My noble friend Lord Freeman mentioned CPI and RPI. In the Green Paper we discuss schemes that still use RPI and will set out our position in the White Paper.

My noble friend asked about Royal Mail and the CDC scheme. Royal Mail will close its defined benefit pension scheme and open a defined contribution scheme from 1 April this year. It is working hard with the Communication Workers Union to develop a collective defined contribution scheme, which both parties believe will better meet their needs. This is expected to replace the defined contribution scheme when and if the Government make the necessary changes to the legislation. We expect details of Royal Mail’s proposals imminently. Ahead of that, it is too early to say exactly how the Government will respond. It is also not possible to be more specific about the timetable.

My noble friend also asked about the timing for the introduction of the single financial guidance body. After Royal Assent, we will need time to get the body up to speed, so it will not be before the autumn of this year.

I thank my noble friend Lady Altmann for her contribution to this debate. In the Chamber the other day I mentioned that around the House there are giants on certain subjects. That met with an interesting response but I consider her a giant in the pensions field. I am pleased to have her here today and I hope to learn much from her. I shall be very happy to meet her along with officials, who I am sure will set up that meeting.

On the issue relating to women that my noble friend raised, automatic enrolment was designed specifically to help groups who historically have been less likely to save, such as women and low earners. The workplace pension participation rate of women is now equal to that of men among eligible employees, with, as I said, 73% of women now participating. In the words of, I think, the good man General William Booth, “That and better will do”.

My noble friend Lady Altmann asked what independent trustees can bring to the role. A professional independent trustee can help to ensure that the scheme is run professionally and avoids some of the governance and financial risks inherent in a less experienced and less professional approach. My noble friend spoke about the promotion of pensions and “free money”, which we do not hear about too often. The Government agree that pensions are a fantastic product, which is why noble Lords will have seen posters and TV commercials promoting automatic enrolment.

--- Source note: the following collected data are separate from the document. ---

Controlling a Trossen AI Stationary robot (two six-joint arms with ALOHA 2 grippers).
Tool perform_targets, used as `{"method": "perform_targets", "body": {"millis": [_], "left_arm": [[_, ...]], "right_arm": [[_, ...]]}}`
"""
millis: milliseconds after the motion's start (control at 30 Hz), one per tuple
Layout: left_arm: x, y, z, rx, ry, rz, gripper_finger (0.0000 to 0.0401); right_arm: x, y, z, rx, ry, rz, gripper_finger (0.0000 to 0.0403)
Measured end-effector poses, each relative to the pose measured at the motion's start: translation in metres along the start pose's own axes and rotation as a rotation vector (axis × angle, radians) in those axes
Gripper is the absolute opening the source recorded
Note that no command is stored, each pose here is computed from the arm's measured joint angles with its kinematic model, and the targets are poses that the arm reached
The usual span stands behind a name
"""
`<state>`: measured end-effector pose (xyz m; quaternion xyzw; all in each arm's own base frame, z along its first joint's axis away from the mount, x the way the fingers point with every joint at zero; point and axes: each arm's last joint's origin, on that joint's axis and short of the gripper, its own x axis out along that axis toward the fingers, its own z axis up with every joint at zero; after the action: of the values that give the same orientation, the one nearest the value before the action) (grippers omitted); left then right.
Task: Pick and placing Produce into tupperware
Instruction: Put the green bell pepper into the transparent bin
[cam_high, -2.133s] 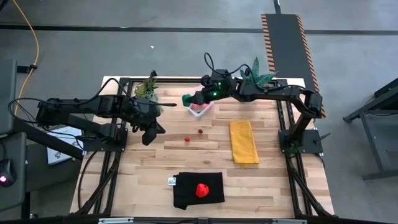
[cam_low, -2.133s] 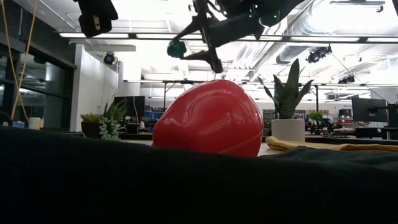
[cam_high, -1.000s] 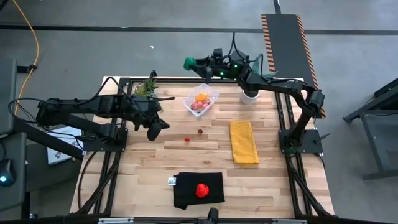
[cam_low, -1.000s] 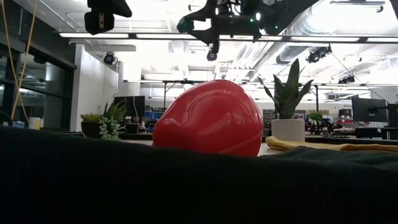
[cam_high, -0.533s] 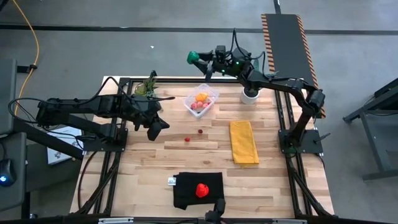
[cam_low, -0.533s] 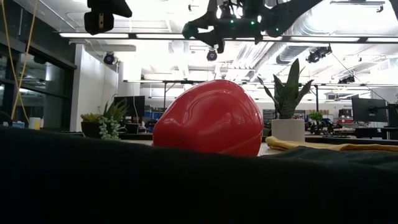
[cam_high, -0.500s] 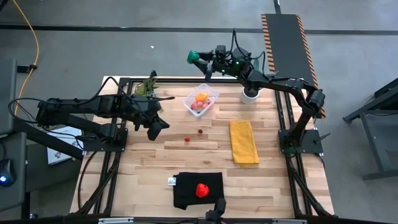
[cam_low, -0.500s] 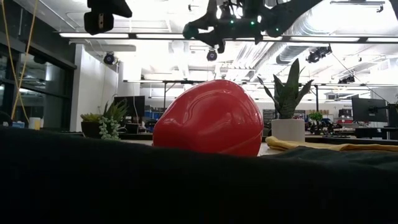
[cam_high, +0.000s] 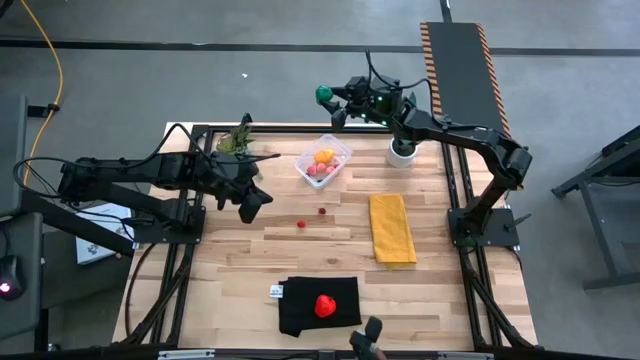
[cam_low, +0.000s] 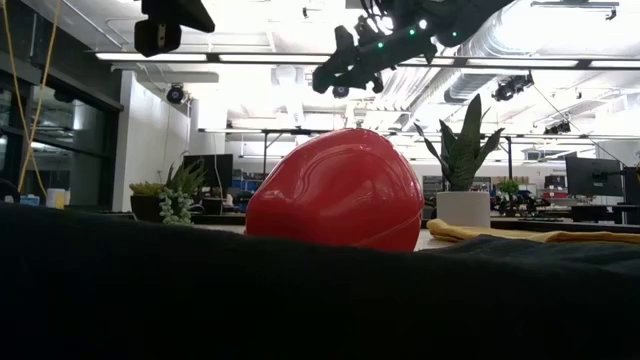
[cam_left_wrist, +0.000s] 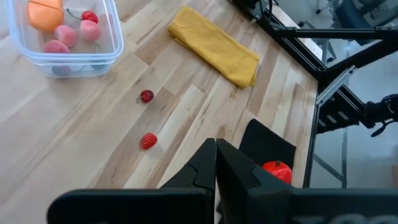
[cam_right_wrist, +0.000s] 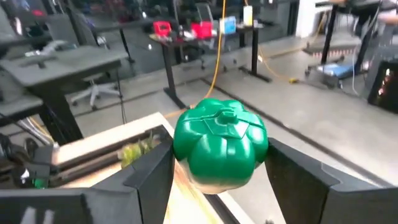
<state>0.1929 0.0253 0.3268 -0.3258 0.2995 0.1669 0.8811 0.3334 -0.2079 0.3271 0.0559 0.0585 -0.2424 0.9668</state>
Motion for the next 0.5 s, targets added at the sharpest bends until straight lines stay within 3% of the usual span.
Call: {"method": "perform_targets", "body": {"millis": [300,500], "left_arm": [[0.000,0.000,0.000,0.002,-0.009,0.012,0.0001],[0.000,0.000,0.000,0.004,-0.009,0.012,0.0001]], "right_arm": [[-0.002,0.000,-0.020,0.060,0.210,-0.019,0.0224],[-0.003,0.004,-0.027,0.103,0.275,-0.021,0.0224]]}}
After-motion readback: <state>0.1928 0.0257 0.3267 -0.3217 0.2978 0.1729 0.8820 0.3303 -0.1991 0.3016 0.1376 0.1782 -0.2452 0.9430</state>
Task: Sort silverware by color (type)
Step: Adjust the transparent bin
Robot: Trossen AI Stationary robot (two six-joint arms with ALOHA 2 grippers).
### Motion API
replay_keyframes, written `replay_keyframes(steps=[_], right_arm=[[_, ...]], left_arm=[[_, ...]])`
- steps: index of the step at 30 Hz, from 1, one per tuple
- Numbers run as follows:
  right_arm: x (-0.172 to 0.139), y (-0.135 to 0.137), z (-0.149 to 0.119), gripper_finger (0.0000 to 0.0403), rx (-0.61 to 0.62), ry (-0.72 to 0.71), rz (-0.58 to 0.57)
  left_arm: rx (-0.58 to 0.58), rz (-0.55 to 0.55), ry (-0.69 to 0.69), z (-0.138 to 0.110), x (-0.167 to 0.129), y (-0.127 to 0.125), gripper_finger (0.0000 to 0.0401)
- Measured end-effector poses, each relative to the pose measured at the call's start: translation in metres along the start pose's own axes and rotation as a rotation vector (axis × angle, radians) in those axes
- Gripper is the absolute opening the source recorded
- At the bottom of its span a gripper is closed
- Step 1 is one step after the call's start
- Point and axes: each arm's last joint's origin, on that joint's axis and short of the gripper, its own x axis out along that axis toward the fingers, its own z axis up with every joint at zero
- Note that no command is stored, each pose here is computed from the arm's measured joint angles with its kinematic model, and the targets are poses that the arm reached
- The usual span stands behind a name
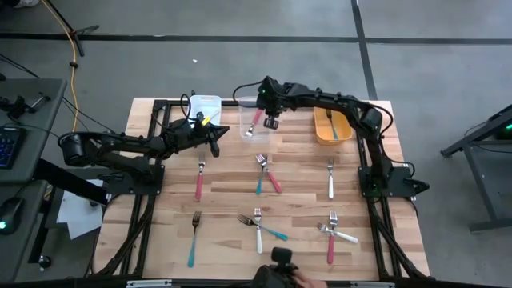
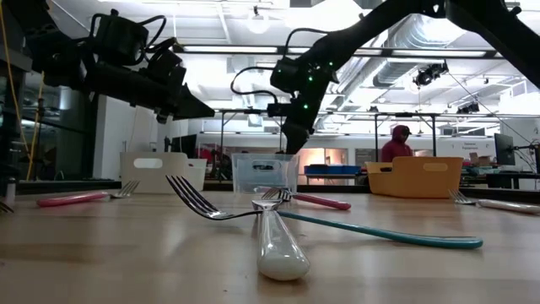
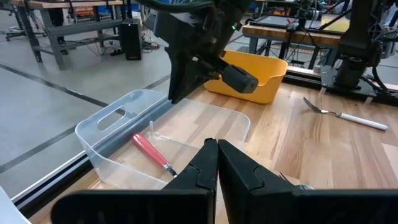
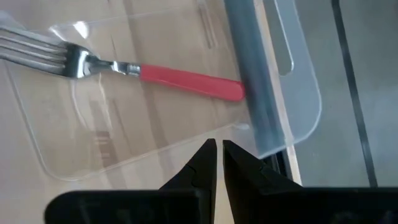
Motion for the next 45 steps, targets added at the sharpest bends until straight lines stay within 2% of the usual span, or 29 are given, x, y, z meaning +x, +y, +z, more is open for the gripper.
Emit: replay_keyframes(steps=[13, 22, 27, 29, 32, 40, 43, 45], right_arm=[[0.001, -0.008, -0.01, 0.0021, 0.01, 0.095, -0.065], [0.001, -0.009, -0.008, 0.0021, 0.054, 0.07, -0.074], [0.0, -0.004, 0.002, 0.0021, 0.055, -0.054, 0.046], [-0.004, 0.002, 0.002, 0.0021, 0.035, -0.036, 0.057], [-0.019, 0.007, 0.0, 0.0021, 0.011, 0.032, 0.01], [-0.065, -0.007, -0.016, 0.0002, 0.103, 0.146, -0.08], [-0.069, -0.008, -0.02, 0.0002, 0.127, 0.172, -0.086], [-0.068, -0.006, -0.022, 0.0001, 0.126, 0.193, -0.078]], left_arm=[[0.0, 0.0, 0.0, 0.0, 0.0, 0.0, 0.0003], [0.0, 0.0, 0.0, 0.0, 0.0, 0.0, 0.0003], [0.0, -0.006, 0.017, -0.002, 0.0, 0.0, 0.0003], [0.0, -0.021, 0.042, -0.004, 0.0, 0.0, 0.0003], [-0.002, -0.023, 0.064, -0.008, 0.002, 0.0, 0.0001], [0.008, -0.047, 0.193, -0.012, 0.04, -0.008, 0.0001], [0.017, -0.041, 0.273, -0.015, 0.061, -0.01, 0.0], [0.024, 0.004, 0.329, -0.017, 0.074, -0.009, 0.0]])
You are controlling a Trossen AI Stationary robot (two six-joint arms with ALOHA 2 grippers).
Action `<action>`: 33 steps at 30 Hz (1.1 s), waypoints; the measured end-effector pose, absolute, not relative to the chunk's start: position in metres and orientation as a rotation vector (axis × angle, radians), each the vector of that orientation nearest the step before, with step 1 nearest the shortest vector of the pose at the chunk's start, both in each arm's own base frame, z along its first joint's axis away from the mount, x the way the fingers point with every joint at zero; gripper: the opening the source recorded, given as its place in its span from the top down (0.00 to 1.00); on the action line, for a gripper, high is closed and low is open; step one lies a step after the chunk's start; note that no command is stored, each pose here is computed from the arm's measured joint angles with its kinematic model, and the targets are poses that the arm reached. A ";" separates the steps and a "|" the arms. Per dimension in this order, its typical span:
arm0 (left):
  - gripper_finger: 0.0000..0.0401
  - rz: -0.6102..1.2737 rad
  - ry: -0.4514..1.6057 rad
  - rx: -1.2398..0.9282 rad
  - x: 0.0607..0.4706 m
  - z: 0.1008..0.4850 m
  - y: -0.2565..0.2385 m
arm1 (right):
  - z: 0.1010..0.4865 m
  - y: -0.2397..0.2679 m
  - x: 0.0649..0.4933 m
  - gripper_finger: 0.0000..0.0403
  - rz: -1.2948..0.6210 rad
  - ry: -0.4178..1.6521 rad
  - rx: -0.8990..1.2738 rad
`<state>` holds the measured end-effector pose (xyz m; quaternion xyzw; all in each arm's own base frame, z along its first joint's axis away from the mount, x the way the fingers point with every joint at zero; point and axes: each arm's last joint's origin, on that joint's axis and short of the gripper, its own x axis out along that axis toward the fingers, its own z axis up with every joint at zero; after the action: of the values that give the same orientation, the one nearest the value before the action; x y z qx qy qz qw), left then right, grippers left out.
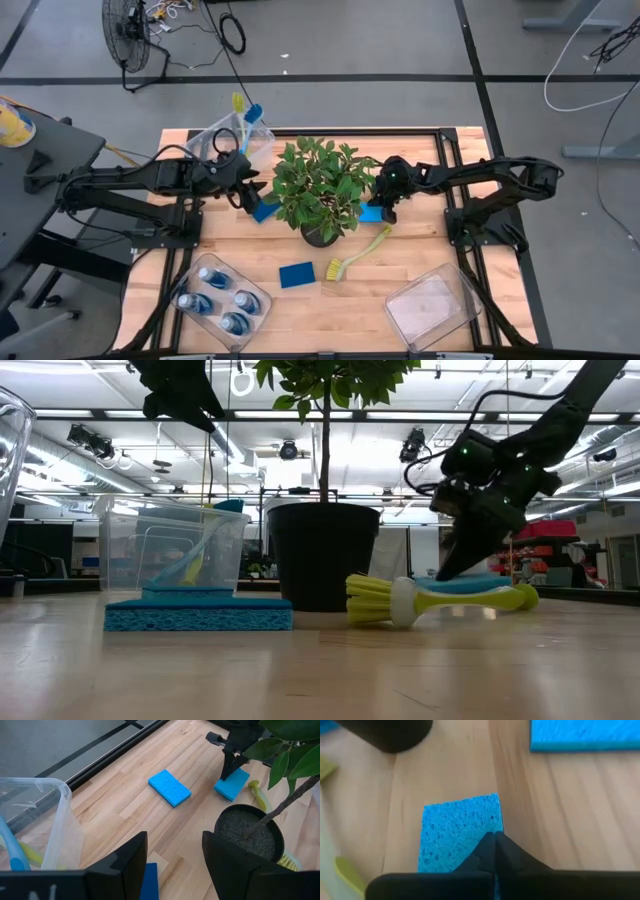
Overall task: Pick & Place Kitchen Sink Supplies
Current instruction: Put the blue sponge into the bottom right transparent bin
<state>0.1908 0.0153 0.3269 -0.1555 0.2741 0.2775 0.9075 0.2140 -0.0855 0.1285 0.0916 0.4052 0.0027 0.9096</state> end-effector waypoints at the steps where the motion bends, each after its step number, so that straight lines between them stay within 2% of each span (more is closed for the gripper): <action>1: 0.51 0.573 0.566 -0.321 0.191 0.327 0.015 | 0.132 -0.085 0.214 1.00 0.004 0.823 0.186; 9: 0.51 0.572 0.566 -0.321 0.191 0.327 0.015 | 0.167 -0.079 0.204 1.00 -0.013 0.763 0.190; 16: 0.51 0.572 0.566 -0.320 0.191 0.327 0.015 | 0.215 -0.063 0.197 1.00 0.086 0.836 0.098; 24: 0.51 0.572 0.566 -0.320 0.191 0.327 0.015 | 0.270 -0.040 0.185 1.00 0.171 0.816 0.052; 33: 0.51 0.569 0.567 -0.321 0.191 0.327 0.015 | 0.290 0.000 0.171 1.00 0.316 0.770 0.083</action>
<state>0.1908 0.0152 0.3269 -0.1555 0.2748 0.2758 0.9079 0.1715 -0.0003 0.2901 0.0405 0.3738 0.1534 0.9138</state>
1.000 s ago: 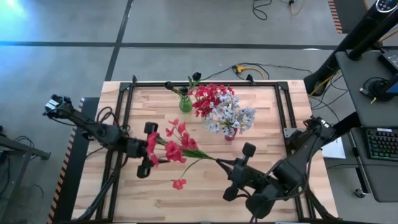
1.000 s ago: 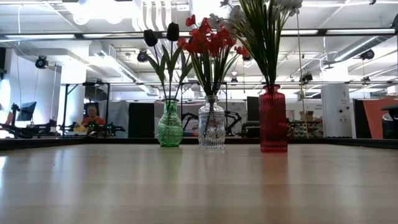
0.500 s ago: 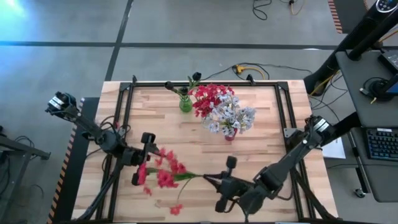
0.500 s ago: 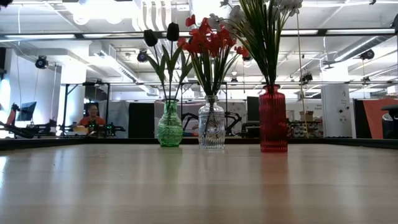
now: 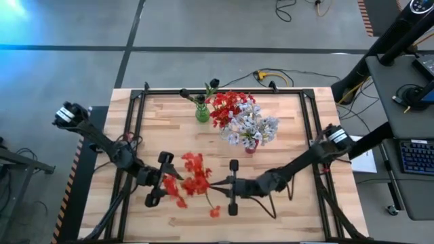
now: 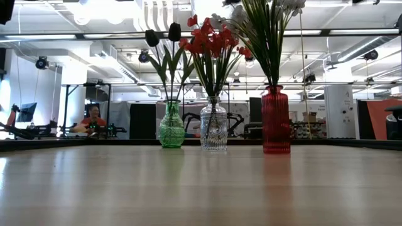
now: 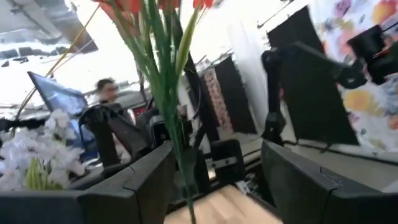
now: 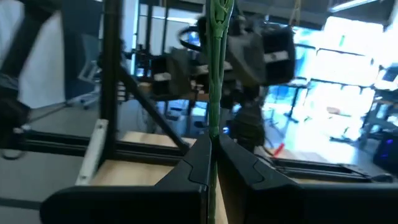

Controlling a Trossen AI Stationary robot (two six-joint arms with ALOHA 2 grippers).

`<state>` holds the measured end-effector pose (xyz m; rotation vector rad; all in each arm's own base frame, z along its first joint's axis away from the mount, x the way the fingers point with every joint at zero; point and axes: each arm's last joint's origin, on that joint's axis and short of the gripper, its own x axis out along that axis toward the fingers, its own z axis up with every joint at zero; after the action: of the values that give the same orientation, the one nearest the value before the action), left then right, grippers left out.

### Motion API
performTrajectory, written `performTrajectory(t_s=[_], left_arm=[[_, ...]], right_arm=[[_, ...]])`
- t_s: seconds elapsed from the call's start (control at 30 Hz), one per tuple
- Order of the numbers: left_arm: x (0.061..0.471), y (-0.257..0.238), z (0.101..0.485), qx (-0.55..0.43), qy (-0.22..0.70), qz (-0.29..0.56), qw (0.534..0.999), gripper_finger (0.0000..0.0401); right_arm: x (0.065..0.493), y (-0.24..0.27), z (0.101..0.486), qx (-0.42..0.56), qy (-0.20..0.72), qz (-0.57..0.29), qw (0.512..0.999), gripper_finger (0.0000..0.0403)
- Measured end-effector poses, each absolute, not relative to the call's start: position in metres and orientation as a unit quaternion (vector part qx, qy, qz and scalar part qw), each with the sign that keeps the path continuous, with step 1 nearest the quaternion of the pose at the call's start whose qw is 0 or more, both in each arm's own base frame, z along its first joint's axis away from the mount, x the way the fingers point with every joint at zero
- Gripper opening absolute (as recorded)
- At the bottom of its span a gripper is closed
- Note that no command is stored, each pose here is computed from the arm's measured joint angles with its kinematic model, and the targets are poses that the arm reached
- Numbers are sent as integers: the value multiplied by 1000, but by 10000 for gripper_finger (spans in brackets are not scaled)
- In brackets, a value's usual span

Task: Sort flowers into vase by color
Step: Put the orange flowers into the transparent vase

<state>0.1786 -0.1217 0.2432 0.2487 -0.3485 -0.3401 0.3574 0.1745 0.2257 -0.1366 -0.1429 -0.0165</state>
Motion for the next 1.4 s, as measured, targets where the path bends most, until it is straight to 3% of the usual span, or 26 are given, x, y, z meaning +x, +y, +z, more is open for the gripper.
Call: performTrajectory(t_s=[0.27, 0.77, 0.9, 1.23, 1.4], left_arm=[[197, -130, 233, 134, -126, -110, 977, 220], [221, -147, 227, 144, -107, -115, 977, 210], [218, -145, 225, 142, -103, -116, 978, 173], [217, -144, 219, 140, -89, -119, 979, 23], [217, -142, 218, 138, -78, -92, 983, 16]], right_arm=[[376, 177, 211, -101, -66, -21, 992, 12], [413, 193, 200, -148, -14, -52, 988, 12], [413, 192, 200, -152, -12, -55, 987, 12], [412, 193, 198, -155, -2, -67, 986, 14], [413, 197, 205, -139, 23, -80, 987, 54]])
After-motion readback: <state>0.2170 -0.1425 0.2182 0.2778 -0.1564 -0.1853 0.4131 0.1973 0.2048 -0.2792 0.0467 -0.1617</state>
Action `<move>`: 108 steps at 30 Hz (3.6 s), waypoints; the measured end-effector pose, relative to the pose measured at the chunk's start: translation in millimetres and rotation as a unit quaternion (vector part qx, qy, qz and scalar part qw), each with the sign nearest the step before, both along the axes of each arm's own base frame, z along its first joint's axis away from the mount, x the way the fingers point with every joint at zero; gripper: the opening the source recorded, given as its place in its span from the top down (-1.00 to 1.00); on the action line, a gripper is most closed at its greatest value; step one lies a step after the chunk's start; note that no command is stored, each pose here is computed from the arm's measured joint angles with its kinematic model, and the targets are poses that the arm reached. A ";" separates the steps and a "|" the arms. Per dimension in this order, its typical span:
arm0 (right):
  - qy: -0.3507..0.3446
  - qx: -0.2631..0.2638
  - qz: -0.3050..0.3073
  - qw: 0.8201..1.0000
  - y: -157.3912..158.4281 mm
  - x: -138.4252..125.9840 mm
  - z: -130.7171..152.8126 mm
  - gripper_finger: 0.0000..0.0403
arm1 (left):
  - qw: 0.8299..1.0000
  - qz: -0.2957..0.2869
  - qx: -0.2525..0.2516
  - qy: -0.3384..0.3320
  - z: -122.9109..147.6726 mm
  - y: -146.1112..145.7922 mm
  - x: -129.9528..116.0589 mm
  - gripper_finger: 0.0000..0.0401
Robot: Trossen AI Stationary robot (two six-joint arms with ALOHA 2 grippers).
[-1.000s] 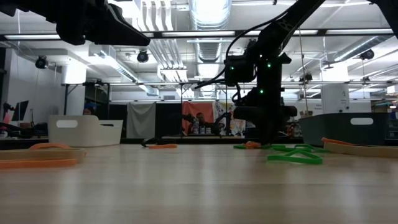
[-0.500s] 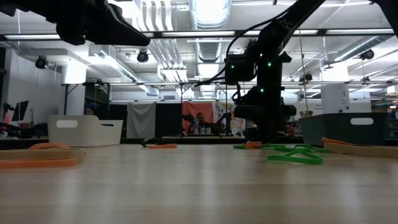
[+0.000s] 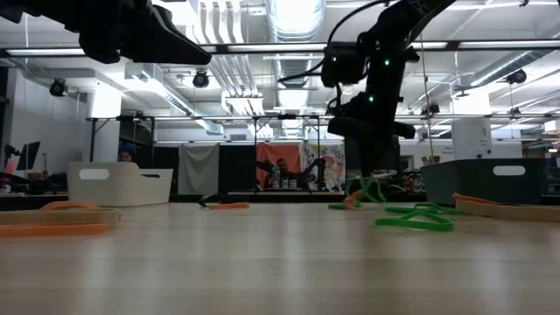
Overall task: Sort rubber bands into baskets
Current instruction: Put the green rubber band into the blue bin
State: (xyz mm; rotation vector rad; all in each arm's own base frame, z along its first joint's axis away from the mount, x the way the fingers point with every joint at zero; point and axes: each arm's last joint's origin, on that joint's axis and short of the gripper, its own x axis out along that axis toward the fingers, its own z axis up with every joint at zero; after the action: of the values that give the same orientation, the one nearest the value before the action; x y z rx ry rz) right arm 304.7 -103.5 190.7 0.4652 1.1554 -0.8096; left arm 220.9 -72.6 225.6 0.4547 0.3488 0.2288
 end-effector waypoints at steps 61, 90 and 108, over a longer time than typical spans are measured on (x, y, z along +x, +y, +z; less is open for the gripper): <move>-0.027 0.018 0.126 0.991 27.1 16.4 -46.4 0.19 | 1.000 0.001 -0.002 -0.002 0.2 0.0 0.0 0.61; -0.004 0.014 0.136 0.991 25.5 22.2 -62.0 0.71 | 1.000 0.001 -0.004 -0.002 0.3 -0.1 0.0 0.61; -0.014 -0.009 0.146 0.989 30.4 21.4 -10.7 0.96 | 1.000 0.002 -0.009 -0.004 0.2 -0.1 0.0 0.61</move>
State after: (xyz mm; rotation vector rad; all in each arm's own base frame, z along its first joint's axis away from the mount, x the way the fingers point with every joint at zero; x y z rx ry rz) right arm 326.0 -73.1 180.0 0.2826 1.1566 -0.5571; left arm 221.0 -72.7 225.8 0.4355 0.3441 0.2319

My noble friend also asked what the Government are doing about default guidance. The Government tabled further amendments on this on Monday. These will be debated in the Commons next Monday, when the Financial Guidance and Claims Bill reaches its Report stage.

The final point that I will make in the time allowed is about GKN and Melrose, raised by the noble Lord, Lord German. It would not be appropriate for Ministers to comment on individual cases. They are a matter for the independent regulator, and therefore we cannot discuss the specifics of this case. The regulator operates a statutory clearance procedure to provide greater certainty for those who are considering transactions involving companies with defined benefit schemes. If clearance is not applied for and granted, the regulator may exercise its powers up to six years after a transaction has taken place if it considers that the transaction was aimed at avoiding a debt for the pension scheme.

I have tried to answer as many of your Lordships’ questions as possible. If, on reading Hansard and talking to the officials, I find that I have missed any, I will ensure that all noble Lords are written to. I end by thanking everybody for their preparation for and contributions to this debate on a most important subject.